-- Problem requirements --
Below are records; count the lines among them that include the string "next", and state only the number.

(Record extracts begins)

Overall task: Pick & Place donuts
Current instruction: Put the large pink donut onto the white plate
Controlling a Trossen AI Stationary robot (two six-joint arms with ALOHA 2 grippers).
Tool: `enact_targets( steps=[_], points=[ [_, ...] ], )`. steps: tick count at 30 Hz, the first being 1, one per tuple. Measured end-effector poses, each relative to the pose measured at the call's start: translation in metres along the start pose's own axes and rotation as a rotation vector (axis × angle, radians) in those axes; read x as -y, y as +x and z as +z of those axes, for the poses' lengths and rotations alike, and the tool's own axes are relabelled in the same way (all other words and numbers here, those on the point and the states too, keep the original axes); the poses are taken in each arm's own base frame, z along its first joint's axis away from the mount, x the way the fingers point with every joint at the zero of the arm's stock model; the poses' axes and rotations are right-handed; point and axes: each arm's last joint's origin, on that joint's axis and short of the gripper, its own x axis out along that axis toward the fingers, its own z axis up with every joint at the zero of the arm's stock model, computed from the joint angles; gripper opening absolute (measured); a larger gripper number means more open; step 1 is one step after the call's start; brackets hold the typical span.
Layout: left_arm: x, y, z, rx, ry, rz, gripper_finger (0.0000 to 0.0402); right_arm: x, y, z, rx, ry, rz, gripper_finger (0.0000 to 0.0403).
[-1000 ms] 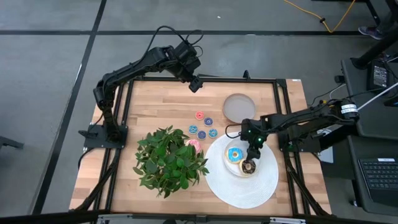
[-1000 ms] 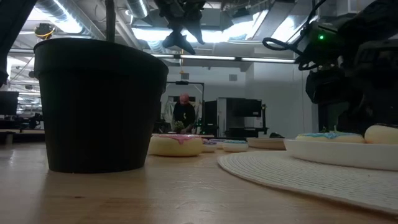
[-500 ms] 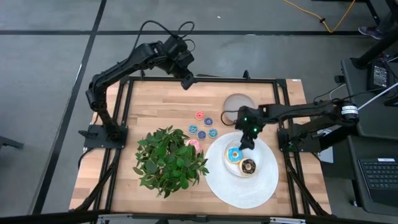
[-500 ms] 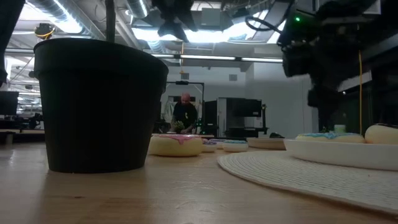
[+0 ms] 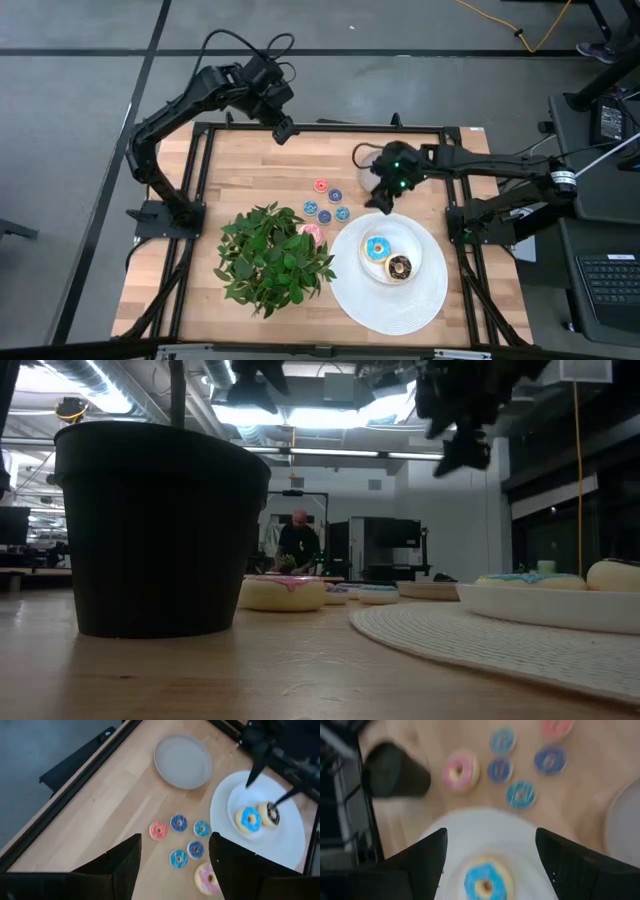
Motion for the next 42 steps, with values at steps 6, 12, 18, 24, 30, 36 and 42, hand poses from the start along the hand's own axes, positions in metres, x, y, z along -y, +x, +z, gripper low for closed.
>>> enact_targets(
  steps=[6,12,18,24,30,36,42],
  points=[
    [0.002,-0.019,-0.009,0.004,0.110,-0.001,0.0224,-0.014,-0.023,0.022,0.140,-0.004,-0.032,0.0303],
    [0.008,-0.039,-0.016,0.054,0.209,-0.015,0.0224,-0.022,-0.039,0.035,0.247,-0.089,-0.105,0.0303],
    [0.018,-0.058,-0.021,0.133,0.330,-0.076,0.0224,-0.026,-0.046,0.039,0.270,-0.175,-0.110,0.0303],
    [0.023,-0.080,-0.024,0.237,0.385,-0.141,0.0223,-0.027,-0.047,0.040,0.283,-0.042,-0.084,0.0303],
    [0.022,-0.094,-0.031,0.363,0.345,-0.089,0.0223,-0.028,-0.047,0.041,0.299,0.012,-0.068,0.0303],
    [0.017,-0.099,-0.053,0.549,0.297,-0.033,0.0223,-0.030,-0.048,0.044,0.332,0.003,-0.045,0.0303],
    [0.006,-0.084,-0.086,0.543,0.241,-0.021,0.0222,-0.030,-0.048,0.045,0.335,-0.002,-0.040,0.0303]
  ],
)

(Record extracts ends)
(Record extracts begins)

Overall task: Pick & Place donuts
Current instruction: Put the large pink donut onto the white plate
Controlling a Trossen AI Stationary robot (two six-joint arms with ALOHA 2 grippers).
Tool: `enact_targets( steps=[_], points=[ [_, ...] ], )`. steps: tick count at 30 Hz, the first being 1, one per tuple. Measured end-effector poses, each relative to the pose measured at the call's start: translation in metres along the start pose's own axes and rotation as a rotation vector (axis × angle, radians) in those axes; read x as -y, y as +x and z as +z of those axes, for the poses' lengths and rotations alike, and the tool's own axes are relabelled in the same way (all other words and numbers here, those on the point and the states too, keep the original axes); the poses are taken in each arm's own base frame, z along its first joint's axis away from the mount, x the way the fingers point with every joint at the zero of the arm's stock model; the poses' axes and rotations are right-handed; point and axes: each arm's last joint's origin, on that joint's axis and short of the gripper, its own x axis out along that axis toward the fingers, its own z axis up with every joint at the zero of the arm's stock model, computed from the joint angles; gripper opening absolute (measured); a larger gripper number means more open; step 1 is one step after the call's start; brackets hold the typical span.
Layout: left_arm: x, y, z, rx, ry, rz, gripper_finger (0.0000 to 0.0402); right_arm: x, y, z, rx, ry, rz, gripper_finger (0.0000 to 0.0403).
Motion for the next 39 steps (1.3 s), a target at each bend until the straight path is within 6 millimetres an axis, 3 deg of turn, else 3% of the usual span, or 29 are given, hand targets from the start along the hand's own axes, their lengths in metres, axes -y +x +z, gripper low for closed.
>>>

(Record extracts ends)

-- Response below --
2